[Exercise brief]
Lift every line from the entries that includes the word "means".
Top of Extracted information
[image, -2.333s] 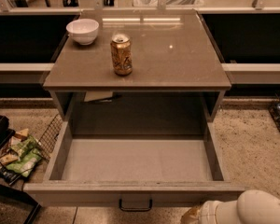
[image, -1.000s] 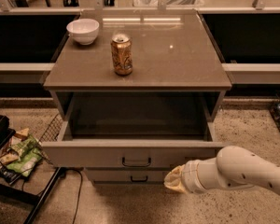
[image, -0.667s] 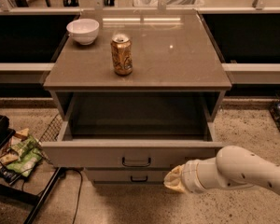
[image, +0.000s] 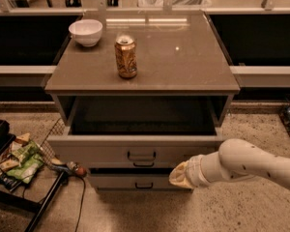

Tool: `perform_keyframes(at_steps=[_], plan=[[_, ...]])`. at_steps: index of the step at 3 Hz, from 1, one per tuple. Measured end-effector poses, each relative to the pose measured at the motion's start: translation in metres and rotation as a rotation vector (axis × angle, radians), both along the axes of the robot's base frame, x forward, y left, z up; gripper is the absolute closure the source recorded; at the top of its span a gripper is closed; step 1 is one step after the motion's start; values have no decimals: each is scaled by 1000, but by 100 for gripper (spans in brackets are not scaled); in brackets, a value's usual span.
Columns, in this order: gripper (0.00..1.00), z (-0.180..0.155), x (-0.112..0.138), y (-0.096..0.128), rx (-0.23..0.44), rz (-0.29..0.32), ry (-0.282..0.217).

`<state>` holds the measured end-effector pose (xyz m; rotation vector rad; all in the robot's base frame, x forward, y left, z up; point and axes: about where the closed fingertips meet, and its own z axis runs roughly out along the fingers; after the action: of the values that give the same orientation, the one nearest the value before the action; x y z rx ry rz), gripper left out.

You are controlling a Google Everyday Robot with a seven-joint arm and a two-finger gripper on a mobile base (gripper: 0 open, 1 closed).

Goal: Close top drawer

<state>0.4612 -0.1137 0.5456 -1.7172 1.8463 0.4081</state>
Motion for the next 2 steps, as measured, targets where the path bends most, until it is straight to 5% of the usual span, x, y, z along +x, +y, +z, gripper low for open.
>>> perform_keyframes(at_steps=[1,2], plan=[[100,0,0,0,0,0,0],[100,17,37,-15,-40,-9,-50]])
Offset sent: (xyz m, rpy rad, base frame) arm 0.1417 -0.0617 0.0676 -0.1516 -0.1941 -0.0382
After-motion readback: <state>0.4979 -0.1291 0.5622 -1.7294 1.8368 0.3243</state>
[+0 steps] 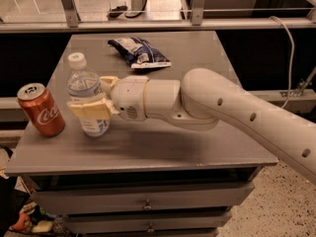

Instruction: Move blue plastic bottle near coke can

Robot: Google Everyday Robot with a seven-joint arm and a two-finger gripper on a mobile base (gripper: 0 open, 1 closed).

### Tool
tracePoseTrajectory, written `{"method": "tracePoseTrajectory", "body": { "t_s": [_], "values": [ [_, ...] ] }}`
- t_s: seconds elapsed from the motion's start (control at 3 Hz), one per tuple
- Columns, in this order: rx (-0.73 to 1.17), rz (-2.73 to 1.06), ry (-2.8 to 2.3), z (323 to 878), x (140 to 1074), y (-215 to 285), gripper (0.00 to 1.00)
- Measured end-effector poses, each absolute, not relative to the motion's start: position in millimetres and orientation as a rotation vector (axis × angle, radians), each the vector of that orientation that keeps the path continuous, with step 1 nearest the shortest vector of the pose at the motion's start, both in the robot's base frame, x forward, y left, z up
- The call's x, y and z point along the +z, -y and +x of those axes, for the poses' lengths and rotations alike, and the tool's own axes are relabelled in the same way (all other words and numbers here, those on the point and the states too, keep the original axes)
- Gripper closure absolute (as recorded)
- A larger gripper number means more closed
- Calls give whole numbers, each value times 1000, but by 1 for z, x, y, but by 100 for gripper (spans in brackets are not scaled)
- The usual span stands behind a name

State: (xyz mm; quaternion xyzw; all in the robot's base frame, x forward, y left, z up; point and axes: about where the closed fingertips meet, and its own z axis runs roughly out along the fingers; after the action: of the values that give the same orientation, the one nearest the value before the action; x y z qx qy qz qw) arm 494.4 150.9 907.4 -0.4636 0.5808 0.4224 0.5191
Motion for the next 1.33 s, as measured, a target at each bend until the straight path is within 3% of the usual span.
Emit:
{"method": "tracePoseTrajectory", "body": {
  "t_s": [0.33,0.67,1.33],
  "values": [
    [1008,-1126,-1407,493,903,-154,100],
    [1008,-1126,-1407,493,906,-154,82],
    [1010,-1130,-1405,492,907,-156,28]
  ]
}}
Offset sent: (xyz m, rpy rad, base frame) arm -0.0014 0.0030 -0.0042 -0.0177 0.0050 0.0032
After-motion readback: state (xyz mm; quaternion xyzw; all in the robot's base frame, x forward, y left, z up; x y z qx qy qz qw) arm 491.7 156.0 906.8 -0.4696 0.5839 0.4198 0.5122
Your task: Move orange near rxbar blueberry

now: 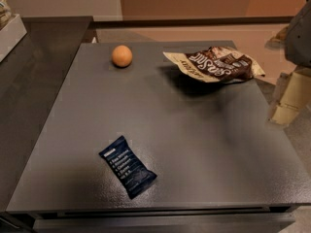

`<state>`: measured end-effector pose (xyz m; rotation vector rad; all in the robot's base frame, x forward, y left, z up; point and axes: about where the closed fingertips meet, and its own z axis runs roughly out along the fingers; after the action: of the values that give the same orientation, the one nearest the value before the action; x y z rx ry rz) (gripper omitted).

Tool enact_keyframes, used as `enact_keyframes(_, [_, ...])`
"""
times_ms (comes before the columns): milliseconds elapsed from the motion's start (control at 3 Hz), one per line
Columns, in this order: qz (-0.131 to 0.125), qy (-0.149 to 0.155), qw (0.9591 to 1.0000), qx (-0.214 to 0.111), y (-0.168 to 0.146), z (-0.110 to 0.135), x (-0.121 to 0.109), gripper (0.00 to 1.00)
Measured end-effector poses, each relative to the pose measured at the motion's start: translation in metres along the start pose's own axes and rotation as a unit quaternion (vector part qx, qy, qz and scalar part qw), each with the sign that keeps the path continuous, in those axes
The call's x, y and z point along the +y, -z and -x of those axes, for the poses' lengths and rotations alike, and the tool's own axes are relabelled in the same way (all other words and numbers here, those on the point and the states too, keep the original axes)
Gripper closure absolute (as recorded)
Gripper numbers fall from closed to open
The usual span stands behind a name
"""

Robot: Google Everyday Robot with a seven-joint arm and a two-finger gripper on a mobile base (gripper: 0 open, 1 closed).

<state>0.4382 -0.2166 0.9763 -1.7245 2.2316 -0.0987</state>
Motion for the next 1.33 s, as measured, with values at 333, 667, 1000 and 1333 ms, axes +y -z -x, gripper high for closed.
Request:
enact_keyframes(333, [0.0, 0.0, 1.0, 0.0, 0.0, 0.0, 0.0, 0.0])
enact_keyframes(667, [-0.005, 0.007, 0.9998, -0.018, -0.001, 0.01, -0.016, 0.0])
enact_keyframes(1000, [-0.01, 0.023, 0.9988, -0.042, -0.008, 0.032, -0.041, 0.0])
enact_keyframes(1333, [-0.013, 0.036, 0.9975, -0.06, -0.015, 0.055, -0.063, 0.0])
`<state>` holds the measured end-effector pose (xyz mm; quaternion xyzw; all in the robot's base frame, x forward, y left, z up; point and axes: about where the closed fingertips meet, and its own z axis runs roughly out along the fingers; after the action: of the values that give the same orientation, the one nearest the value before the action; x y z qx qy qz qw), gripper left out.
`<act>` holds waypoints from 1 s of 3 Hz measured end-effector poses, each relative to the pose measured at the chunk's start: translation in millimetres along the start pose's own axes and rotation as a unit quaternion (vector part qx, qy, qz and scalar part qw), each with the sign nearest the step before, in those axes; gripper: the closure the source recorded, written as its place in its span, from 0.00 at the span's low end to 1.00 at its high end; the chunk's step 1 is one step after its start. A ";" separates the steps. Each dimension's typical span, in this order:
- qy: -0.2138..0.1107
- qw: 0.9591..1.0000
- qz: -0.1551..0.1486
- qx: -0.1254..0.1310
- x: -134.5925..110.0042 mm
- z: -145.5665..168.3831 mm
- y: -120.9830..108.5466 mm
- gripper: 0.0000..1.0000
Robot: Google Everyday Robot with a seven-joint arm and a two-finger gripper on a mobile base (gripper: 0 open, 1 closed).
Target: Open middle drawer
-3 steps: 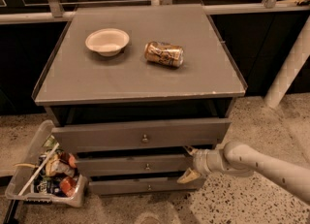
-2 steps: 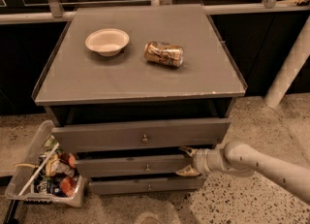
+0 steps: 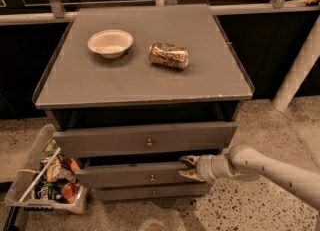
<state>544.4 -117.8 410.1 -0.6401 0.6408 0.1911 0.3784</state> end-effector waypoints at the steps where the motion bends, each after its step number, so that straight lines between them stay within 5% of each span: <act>1: 0.000 1.000 0.000 0.000 -2.5 -3.2 -1.0 1.00; 2: 0.001 1.000 0.009 0.002 0.3 -10.1 11.8 1.00; 3: 0.001 1.000 0.009 0.002 0.2 -10.1 11.8 0.82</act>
Offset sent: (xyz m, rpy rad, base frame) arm -0.2581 -0.0942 -0.0051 0.0466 0.1773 -0.2415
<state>530.6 -124.0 413.6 -0.6339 0.6471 0.1929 0.3772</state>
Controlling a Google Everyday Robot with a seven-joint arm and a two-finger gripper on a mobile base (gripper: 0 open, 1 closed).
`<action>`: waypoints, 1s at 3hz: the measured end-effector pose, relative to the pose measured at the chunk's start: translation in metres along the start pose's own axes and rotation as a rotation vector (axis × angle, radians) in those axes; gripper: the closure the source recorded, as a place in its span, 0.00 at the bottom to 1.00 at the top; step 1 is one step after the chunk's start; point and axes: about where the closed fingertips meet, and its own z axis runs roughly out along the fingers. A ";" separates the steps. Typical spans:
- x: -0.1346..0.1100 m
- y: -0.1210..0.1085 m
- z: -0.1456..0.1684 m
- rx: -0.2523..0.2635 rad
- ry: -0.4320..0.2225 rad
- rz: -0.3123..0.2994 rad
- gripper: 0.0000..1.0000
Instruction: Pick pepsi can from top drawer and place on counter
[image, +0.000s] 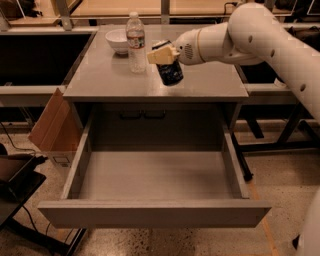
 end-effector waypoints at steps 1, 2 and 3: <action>-0.006 -0.043 -0.001 0.085 -0.087 0.022 1.00; 0.016 -0.087 -0.006 0.154 -0.194 0.038 1.00; 0.047 -0.113 -0.018 0.171 -0.294 0.021 1.00</action>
Offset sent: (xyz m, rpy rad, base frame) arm 0.0819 -0.0814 -0.0352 0.1824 -0.3927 -0.1703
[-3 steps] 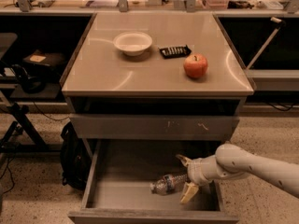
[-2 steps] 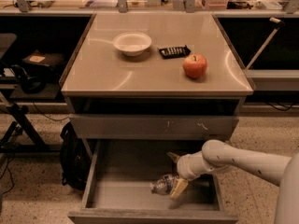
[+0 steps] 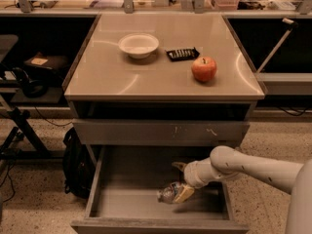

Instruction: Pick water bottle from middle drawer and place on counter

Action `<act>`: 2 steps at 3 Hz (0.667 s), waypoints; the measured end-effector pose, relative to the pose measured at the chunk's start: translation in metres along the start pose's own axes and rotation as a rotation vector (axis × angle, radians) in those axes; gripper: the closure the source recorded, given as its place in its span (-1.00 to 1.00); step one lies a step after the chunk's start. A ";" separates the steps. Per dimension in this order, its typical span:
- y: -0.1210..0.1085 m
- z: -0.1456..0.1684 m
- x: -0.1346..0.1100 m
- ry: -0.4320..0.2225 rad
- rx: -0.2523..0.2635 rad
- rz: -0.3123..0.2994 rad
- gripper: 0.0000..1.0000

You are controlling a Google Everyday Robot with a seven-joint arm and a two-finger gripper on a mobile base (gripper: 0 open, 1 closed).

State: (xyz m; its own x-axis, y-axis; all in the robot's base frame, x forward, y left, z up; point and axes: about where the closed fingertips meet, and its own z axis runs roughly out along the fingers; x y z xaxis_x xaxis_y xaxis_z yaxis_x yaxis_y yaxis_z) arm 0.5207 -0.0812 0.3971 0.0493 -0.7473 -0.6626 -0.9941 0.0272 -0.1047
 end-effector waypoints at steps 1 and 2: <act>0.000 0.000 0.000 0.000 0.000 0.000 -0.18; 0.000 0.000 0.000 0.000 0.000 0.000 0.30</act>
Offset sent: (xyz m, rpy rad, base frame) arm 0.0000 0.0000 0.0000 0.0000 0.0000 0.0000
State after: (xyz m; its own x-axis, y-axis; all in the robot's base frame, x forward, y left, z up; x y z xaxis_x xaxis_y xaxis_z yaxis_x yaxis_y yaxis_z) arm 0.5207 -0.0812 0.3971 0.0494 -0.7473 -0.6627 -0.9941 0.0271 -0.1046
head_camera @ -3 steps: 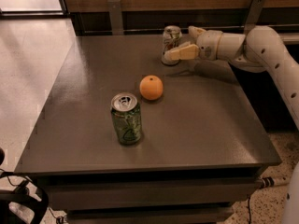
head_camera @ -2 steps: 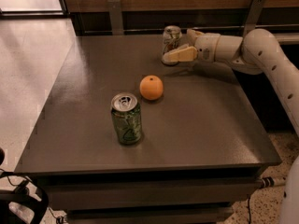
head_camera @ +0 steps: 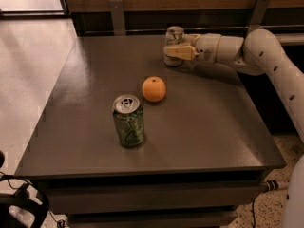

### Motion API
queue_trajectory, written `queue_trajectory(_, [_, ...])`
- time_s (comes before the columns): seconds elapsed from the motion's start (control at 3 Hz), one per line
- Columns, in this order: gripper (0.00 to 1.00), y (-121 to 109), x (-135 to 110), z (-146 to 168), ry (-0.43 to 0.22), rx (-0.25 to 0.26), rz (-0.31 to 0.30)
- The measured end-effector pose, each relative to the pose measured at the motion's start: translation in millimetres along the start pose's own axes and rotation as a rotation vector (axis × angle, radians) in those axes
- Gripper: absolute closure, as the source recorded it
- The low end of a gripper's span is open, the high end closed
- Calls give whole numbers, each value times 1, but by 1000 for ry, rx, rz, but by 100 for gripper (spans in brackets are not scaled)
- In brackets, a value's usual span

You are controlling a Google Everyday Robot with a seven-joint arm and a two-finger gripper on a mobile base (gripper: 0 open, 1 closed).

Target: Knock 7up can over

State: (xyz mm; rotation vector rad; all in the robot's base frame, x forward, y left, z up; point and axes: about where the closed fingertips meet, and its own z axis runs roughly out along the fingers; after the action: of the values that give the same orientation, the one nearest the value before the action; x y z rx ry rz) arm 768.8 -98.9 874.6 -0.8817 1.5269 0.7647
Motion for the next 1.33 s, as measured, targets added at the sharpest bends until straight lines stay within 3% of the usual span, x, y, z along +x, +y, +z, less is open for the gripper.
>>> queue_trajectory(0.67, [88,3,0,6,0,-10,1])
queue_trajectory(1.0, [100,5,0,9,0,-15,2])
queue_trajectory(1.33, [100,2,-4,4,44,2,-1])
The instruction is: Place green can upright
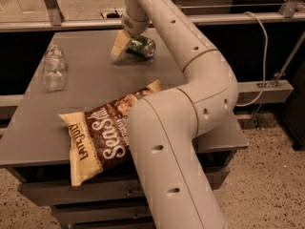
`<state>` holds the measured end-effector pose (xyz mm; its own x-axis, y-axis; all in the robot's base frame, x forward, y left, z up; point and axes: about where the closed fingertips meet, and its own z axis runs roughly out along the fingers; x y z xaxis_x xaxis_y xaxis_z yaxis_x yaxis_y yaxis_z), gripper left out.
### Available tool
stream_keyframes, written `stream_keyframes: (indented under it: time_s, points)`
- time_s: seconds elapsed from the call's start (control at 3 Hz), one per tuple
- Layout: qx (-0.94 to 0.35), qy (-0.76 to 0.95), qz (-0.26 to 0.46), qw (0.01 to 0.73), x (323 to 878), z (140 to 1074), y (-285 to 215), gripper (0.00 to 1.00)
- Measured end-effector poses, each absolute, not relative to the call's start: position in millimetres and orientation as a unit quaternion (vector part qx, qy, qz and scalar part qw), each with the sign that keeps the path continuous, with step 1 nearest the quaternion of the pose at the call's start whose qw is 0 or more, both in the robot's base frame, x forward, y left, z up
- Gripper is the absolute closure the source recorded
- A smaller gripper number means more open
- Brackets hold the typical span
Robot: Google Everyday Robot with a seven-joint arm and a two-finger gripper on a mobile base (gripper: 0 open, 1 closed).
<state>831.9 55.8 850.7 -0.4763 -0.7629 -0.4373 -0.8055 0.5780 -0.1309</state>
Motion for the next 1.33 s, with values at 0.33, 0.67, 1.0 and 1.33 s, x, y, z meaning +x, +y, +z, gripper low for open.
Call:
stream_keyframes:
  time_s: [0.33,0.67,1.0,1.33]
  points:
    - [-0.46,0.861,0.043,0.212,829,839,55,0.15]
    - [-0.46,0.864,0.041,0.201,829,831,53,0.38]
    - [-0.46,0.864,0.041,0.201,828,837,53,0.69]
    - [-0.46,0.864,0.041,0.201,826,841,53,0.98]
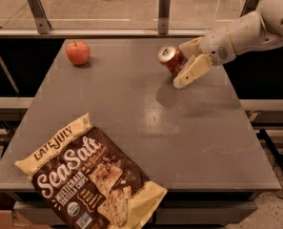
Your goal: Knock coke can over
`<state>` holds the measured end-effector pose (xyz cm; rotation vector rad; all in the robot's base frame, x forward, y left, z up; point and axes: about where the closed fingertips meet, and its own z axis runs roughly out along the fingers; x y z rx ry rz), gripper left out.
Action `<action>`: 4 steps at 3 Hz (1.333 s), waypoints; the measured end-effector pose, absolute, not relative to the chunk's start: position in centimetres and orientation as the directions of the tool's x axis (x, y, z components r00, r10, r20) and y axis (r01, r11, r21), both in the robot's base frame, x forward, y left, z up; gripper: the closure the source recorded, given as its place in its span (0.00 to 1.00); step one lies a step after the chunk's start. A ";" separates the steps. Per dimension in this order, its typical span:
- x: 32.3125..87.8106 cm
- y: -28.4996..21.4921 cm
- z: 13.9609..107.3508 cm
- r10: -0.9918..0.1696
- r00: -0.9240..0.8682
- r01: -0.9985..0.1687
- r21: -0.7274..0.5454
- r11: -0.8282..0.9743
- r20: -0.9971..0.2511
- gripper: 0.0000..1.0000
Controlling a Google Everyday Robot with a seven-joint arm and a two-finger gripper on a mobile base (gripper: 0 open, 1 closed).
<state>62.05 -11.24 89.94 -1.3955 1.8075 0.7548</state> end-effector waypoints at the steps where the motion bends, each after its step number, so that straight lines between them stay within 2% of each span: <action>1: 59.1 -7.0 93.7 -0.511 -0.035 -0.995 -0.018 0.098 -0.859 0.00; 2: 57.9 -5.3 95.4 -0.492 0.014 -0.999 -0.037 0.038 -0.870 0.00; 3: 59.8 -8.0 96.0 -0.496 0.009 -0.992 -0.071 0.107 -0.868 0.00; 4: 63.0 -14.8 97.4 -0.525 -0.014 -0.949 -0.155 0.276 -0.851 0.00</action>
Offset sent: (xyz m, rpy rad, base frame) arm -0.0582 0.0744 0.0788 0.1093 -0.0998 0.2782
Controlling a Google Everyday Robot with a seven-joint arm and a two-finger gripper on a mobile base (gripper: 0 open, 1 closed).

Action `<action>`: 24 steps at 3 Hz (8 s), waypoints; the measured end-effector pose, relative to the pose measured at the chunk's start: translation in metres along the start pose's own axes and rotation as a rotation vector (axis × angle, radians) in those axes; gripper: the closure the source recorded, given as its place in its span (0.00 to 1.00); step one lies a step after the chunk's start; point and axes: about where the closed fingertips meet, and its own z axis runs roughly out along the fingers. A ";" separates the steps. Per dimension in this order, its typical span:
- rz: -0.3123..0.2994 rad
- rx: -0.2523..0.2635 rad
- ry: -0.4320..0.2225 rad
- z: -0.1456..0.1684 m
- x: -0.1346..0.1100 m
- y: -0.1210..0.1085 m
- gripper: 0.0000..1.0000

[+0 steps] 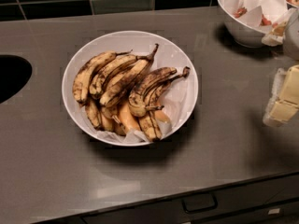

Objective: Pick banana from white bowl

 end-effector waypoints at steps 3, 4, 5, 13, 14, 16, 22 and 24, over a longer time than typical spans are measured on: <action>-0.091 -0.021 0.000 0.010 -0.032 0.000 0.00; -0.199 -0.066 -0.010 0.027 -0.071 0.006 0.00; -0.199 -0.066 -0.010 0.027 -0.071 0.006 0.00; -0.602 -0.046 -0.196 0.003 -0.205 0.017 0.00; -0.632 -0.091 -0.208 0.022 -0.213 0.005 0.00; -0.709 -0.173 -0.227 0.060 -0.245 0.003 0.18; -0.781 -0.223 -0.258 0.077 -0.274 0.035 0.29; -0.782 -0.230 -0.261 0.082 -0.273 0.035 0.37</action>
Offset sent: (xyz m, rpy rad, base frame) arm 0.0028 0.0103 0.0009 -0.0126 0.0006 0.0335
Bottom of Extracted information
[Result of this task]
- A larger gripper number means more closed
- A smaller gripper number means more open

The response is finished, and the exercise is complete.